Records from a data source

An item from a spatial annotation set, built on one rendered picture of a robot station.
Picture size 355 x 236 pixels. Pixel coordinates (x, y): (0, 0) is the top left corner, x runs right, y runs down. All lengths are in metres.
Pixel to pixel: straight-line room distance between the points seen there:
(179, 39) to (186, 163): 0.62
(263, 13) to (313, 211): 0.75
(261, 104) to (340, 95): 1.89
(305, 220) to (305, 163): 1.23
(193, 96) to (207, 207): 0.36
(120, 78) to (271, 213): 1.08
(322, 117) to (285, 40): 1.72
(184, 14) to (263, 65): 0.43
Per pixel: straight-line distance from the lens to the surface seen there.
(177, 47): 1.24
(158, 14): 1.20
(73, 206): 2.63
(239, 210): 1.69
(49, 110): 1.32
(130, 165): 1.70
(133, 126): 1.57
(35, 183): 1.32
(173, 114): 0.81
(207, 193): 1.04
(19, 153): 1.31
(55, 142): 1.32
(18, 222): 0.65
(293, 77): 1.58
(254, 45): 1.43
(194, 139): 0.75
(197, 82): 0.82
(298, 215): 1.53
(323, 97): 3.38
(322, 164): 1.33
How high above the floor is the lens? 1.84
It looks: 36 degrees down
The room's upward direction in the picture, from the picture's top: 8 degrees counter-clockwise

REQUIRED ACTION. Every record above must be set down again, word for word.

RESPONSE AREA.
An item from a spatial annotation set, built on one rendered picture of a robot station.
Picture size 355 x 236 pixels. Pixel coordinates (x, y): (0, 0) is the top left corner, x runs right, y runs down. All lengths are in metres.
Pixel to pixel: straight-line room distance between the points seen there:
(179, 39) to (186, 163): 0.62
(263, 13) to (313, 211): 0.75
(261, 104) to (340, 95): 1.89
(305, 220) to (305, 163): 1.23
(193, 96) to (207, 207): 0.36
(120, 78) to (271, 213): 1.08
(322, 117) to (285, 40): 1.72
(184, 14) to (263, 65): 0.43
Per pixel: straight-line distance from the lens to the surface seen there.
(177, 47): 1.24
(158, 14): 1.20
(73, 206): 2.63
(239, 210): 1.69
(49, 110): 1.32
(130, 165): 1.70
(133, 126): 1.57
(35, 183): 1.32
(173, 114): 0.81
(207, 193): 1.04
(19, 153): 1.31
(55, 142): 1.32
(18, 222): 0.65
(293, 77): 1.58
(254, 45): 1.43
(194, 139): 0.75
(197, 82): 0.82
(298, 215): 1.53
(323, 97): 3.38
(322, 164): 1.33
How high above the floor is the lens? 1.84
It looks: 36 degrees down
The room's upward direction in the picture, from the picture's top: 8 degrees counter-clockwise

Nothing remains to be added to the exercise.